Following this turtorial[https://cloud.google.com/blog/products/gcp/cloud-poetry-training-and-hyperparameter-tuning-custom-text-models-on-cloud-ml-engine], I have trained a Text2Text Model for a chatbot. The VocabType of this model set as subword. Why? Why subword works better? How can I change vocabulary type to Character?

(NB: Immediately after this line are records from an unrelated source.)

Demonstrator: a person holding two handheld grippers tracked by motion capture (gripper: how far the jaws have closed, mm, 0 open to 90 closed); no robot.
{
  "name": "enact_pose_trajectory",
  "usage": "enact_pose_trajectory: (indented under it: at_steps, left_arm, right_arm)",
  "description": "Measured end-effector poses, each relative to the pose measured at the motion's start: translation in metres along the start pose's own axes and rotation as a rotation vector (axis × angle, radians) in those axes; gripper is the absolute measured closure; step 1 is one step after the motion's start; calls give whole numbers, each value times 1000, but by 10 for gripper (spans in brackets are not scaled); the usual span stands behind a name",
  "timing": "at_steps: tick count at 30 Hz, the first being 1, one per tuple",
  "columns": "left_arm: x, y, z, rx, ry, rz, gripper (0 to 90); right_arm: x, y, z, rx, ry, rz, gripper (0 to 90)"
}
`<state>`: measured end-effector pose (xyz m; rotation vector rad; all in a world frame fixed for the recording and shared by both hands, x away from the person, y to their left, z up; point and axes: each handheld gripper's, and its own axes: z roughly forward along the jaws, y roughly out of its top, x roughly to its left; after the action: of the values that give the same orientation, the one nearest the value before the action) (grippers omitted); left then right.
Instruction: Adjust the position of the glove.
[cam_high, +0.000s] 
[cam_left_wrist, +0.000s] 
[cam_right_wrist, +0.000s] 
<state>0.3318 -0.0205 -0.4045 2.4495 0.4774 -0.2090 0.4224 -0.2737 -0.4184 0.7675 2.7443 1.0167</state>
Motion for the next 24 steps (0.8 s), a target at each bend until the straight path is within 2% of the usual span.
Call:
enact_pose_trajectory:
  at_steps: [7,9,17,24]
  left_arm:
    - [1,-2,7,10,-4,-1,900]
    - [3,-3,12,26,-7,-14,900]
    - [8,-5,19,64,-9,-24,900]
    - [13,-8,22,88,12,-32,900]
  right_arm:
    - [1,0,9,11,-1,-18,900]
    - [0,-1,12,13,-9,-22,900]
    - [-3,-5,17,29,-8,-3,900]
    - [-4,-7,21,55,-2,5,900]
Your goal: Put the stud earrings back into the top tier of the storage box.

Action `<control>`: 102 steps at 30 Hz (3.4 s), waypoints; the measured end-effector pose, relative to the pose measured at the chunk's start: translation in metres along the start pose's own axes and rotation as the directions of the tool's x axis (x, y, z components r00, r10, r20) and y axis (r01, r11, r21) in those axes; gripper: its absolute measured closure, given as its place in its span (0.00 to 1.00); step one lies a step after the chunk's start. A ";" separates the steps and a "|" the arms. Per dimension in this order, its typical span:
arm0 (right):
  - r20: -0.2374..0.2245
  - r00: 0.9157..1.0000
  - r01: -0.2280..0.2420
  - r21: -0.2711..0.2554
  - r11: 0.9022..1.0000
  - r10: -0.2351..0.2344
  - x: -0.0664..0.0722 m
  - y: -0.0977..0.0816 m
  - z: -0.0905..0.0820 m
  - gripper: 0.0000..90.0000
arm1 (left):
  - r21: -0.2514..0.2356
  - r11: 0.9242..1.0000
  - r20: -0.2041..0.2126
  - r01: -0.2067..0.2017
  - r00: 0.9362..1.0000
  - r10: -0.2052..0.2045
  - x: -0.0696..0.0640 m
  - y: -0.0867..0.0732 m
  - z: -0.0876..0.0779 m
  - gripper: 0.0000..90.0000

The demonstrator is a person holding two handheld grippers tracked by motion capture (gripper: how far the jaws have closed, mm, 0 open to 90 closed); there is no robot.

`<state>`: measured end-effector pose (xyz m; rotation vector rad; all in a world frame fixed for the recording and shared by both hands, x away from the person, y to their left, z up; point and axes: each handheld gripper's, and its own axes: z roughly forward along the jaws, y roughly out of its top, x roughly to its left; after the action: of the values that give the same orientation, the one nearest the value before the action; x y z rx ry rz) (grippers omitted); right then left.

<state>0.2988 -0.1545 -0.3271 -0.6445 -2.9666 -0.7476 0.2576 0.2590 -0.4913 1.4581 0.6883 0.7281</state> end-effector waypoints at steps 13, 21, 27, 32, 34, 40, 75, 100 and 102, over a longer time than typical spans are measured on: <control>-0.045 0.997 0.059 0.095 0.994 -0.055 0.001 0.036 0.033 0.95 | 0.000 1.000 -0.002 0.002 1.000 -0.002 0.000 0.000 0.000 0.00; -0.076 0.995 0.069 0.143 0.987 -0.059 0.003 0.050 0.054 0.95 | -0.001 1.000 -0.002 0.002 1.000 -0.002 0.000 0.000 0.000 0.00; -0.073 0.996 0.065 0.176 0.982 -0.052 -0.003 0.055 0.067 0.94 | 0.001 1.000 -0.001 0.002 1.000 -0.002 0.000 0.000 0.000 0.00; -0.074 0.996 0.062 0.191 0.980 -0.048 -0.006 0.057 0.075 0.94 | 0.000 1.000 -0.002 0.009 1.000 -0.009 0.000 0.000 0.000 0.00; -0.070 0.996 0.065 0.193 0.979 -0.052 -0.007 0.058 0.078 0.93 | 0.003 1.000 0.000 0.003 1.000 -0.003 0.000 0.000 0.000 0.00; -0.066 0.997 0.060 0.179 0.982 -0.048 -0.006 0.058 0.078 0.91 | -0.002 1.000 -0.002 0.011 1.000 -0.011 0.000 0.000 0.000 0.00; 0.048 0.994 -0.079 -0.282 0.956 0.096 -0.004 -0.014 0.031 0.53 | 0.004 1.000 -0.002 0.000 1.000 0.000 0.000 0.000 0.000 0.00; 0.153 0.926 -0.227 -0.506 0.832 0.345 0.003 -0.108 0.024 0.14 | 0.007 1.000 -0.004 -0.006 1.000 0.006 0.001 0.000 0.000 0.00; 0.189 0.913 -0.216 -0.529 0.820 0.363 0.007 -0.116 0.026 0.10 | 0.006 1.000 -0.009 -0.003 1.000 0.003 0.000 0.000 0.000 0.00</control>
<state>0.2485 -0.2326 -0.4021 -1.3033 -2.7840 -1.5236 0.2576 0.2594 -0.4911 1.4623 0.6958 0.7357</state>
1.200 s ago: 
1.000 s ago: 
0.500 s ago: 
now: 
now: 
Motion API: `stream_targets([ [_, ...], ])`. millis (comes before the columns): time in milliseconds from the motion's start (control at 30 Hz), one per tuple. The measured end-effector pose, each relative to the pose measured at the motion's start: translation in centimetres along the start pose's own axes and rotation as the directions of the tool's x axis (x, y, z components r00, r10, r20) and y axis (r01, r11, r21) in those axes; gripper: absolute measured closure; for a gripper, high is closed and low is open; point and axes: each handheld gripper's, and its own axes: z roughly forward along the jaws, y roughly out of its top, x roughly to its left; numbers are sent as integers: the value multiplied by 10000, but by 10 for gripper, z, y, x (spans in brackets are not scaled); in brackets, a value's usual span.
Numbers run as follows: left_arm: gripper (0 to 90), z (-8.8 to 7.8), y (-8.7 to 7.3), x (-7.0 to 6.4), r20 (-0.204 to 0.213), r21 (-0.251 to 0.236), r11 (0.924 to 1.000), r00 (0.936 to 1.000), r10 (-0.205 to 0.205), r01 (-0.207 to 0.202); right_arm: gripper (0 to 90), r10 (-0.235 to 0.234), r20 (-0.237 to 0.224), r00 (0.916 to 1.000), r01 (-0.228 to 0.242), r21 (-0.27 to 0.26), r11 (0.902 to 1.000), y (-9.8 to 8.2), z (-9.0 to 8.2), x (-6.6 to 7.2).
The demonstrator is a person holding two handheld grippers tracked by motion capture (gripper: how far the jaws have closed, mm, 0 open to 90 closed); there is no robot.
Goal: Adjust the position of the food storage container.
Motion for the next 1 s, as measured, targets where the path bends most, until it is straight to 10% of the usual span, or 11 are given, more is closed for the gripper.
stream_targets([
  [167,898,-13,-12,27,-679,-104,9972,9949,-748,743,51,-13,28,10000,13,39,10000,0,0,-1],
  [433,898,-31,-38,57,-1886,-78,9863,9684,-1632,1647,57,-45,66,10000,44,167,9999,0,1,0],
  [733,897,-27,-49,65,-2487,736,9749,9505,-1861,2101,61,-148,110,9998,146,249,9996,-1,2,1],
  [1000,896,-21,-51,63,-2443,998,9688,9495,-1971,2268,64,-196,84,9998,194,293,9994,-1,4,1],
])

artitw commented 5 years ago

Here's an example I made for character level vocabulary: https://github.com/tensorflow/tensor2tensor/blob/master/tensor2tensor/data_generators/algorithmic_math_two_variables.py

zfallahnejad commented 5 years ago

Thanks. I defined two text2text problems as follows:

@registry.register_problem
class T2tChatbot(text_problems.Text2TextProblem):
  @property
  def approx_vocab_size(self):
    return 2**13  # ~8k

  @property
  def is_generate_per_split(self):
    # generate_data will NOT shard the data into TRAIN and EVAL for us.
    return False

  @property
  def dataset_splits(self):
    """Splits of data to produce and number of output shards for each."""
    # 10% evaluation data
    return [{
        "split": problem.DatasetSplit.TRAIN,
        "shards": 90,
    }, {
        "split": problem.DatasetSplit.EVAL,
        "shards": 10,
    }]

  def generate_samples(self, data_dir, tmp_dir, dataset_split):
    with open('data/joorak2_emoji/raw2_emoji.txt', 'r') as rawfp:
      for line in rawfp:
        question,answer = line.strip().split('\t')
        if len(question) > 0 and len(answer) > 0:       
            yield {
                "inputs": question,
                "targets": answer
            }

# Smaller than the typical translate model, and with more regularization
@registry.register_hparams
def transformer_chatbot():
  hparams = transformer.transformer_base()
  hparams.num_hidden_layers = 2
  hparams.hidden_size = 128
  hparams.filter_size = 512
  hparams.num_heads = 4
  hparams.attention_dropout = 0.6
  hparams.layer_prepostprocess_dropout = 0.6
  hparams.learning_rate = 0.05
  return hparams
@registry.register_problem
class T2tChatbot(text_problems.Text2TextProblem):
  @property
  def vocab_type(self):
    return text_problems.VocabType.CHARACTER

  #@property
  #def approx_vocab_size(self):
  #  return 2**13  # ~8k

  @property
  def is_generate_per_split(self):
    # generate_data will NOT shard the data into TRAIN and EVAL for us.
    return False

  @property
  def dataset_splits(self):
    """Splits of data to produce and number of output shards for each."""
    # 10% evaluation data
    return [{
        "split": problem.DatasetSplit.TRAIN,
        "shards": 90,
    }, {
        "split": problem.DatasetSplit.EVAL,
        "shards": 10,
    }]

  def generate_samples(self, data_dir, tmp_dir, dataset_split):
    with open('data/joorak2_emoji/raw2_emoji.txt', 'r') as rawfp:
      for line in rawfp:
        question,answer = line.strip().split('\t')
        if len(question) > 0 and len(answer) > 0:       
            yield {
                "inputs": question,
                "targets": answer
            }

# Smaller than the typical translate model, and with more regularization
@registry.register_hparams
def transformer_chatbot():
  hparams = transformer.transformer_base()
  hparams.num_hidden_layers = 2
  hparams.hidden_size = 128
  hparams.filter_size = 512
  hparams.num_heads = 4
  hparams.attention_dropout = 0.6
  hparams.layer_prepostprocess_dropout = 0.6
  hparams.learning_rate = 0.05
  return hparams

The first one uses subword and generates very good outputs after 50k steps. The second one uses character and generates one fixed word(like "ok" or "yes") for each input text even after 150k steps. Do you know why?